The environment we have created over the years, in our families and our organization, of bonding, partnership and camaraderie has been imbibed by our second and third generations. They understand the benefits of this strong bond we share and enjoy, and were naturally prompted to take this legacy ahead.
In any partnership, especially in a large group like ours, disagreements are common. It is inevitable. But, for a partnership to be successful, one has to accept one person as the leader. Acceptance of a single leadership is extremely important for the survival and success of any partnership. In the event of disagreement on any issue, we go by the final decision of the leadership. And, in our system, all have accepted one of us (R.S. Agarwal) as the leader. It is imperative to remember that although a company can have many directors, there should be one person who will function as the head of this family, one leader, who will make the ultimate decisions using his or her discernment after consulting with the board, the management and the team. It is always wise to remember that just as too many cooks spoil the broth, too many decision makers hamper the development of a company.
Let us now talk of some real life examples to show how ego stands in the way of businesses and leadership success. Take a situation where a business deal has not gone in favour of the entrepreneur. A true leader will hold a meeting.
Ideally, he or she should allow everyone present to express their opinions, but instead of that if the leader walks in with an attitude of ‘I am always right and you are always wrong’ or makes statements that convey that ‘my viewpoint is what counts, yours doesn’t’, nothing productive will emerge. A leader has to be tactful and diplomatic, use words and phrases that echo not his ego, and encourage the team to work better and become more productive.
One has to give space to everyone, listen to them and establish one’s point of view giving due respect to the shared opinions. Phrases like—‘I like your viewpoint, but I have a different opinion’ or ‘perhaps you were misinformed’—always go a long way and get the desired result. We have been very particular in following these principals and philosophy.
Yes, we do get worried hearing about stories of other promoters splitting. We try to analyse the reasons behind such breakdown in partnerships.
Once we have analysed and identified a gap, we try to take the learning and put in place a mechanism to avoid similar situations in our system.
We have put in place a concept of both family and business council. While the apex family council comprises second generation promoter-directors, headed by us, the business council comprises both of us, the second gen directors as well as the group’s professional business heads who meet periodically to chart the future road map of our major business decisions.
The major lesson we have learnt over the years running a two-promoter-led company is that one has to forego narrow self-interest vis-à-vis the greater interest of the company and the partnership.
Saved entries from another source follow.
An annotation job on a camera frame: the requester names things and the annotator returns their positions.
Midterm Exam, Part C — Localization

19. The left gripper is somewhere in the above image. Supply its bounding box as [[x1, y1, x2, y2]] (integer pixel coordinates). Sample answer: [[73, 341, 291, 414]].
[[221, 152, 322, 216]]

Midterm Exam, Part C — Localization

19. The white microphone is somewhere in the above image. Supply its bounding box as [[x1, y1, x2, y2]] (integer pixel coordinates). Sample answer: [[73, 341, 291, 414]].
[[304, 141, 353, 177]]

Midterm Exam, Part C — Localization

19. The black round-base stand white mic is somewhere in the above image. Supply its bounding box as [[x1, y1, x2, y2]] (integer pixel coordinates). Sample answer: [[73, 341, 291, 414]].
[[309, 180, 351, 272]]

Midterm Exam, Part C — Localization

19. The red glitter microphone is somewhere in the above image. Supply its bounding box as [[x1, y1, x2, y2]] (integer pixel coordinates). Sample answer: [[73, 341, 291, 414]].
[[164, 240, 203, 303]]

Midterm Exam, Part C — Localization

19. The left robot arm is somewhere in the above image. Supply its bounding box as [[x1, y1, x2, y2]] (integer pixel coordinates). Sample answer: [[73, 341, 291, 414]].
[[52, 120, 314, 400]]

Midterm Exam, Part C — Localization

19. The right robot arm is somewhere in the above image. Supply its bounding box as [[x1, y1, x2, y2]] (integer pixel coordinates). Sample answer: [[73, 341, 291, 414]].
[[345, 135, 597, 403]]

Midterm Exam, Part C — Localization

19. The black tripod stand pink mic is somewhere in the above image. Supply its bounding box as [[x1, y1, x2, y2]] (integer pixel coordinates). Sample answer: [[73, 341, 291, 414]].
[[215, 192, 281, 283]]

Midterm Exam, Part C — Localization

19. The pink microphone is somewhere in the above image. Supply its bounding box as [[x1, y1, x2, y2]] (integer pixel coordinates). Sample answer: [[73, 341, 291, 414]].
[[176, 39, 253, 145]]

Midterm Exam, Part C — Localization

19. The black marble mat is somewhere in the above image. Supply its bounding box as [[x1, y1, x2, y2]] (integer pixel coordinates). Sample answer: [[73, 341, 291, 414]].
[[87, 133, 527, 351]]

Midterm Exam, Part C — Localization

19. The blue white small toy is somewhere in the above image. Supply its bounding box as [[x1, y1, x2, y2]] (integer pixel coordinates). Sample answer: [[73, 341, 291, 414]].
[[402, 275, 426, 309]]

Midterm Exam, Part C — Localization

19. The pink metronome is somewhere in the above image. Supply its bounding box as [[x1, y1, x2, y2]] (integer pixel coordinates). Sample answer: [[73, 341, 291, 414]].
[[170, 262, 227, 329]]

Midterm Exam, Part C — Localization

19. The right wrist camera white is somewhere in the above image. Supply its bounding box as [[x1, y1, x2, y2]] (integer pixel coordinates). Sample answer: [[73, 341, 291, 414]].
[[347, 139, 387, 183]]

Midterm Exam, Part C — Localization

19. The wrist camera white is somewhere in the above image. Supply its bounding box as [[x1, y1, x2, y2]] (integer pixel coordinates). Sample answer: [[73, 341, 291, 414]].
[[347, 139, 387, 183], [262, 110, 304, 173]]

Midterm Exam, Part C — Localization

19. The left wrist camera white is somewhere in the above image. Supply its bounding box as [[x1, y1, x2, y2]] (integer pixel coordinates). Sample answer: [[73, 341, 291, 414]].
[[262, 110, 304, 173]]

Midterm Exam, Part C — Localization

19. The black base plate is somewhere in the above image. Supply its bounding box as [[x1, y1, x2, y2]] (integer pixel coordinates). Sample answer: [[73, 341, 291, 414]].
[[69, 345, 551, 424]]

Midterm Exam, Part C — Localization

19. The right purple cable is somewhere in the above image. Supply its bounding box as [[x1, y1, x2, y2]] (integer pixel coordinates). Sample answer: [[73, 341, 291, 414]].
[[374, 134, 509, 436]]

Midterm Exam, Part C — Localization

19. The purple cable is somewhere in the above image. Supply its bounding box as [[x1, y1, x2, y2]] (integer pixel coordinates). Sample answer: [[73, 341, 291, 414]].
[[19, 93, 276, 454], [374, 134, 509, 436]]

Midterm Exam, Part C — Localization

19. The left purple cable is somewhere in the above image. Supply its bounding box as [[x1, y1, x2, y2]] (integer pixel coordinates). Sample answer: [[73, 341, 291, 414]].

As partners, we work towards the common interest of the betterment of our company. Further, for any partnership to sustain successfully, there is no place for ‘I’; it is always ‘we’.
We have taken efforts to ensure that the next generation in the family also shares close ties similar to ours and do not differ from each other in value system, mind sets and approach to business. The grandchildren are free to join the family business depending on their interest.
We have been together for over six decades now. Besides business, we meet over dinner at each other’s places or over lunches at office; we also go for holidays together every year. We don’t look like two families in different houses, but one family spread across many establishments. We are not Agarwals and Goenkas—but Emamiwalas.
People say when you work with a friend, your relationship changes. It’s inevitable. But how it changes—for better or worse—is up to you. And in our case it keeps changing for better.
R.S. Agarwal and R.S. Goenka are the founders of Emami Group.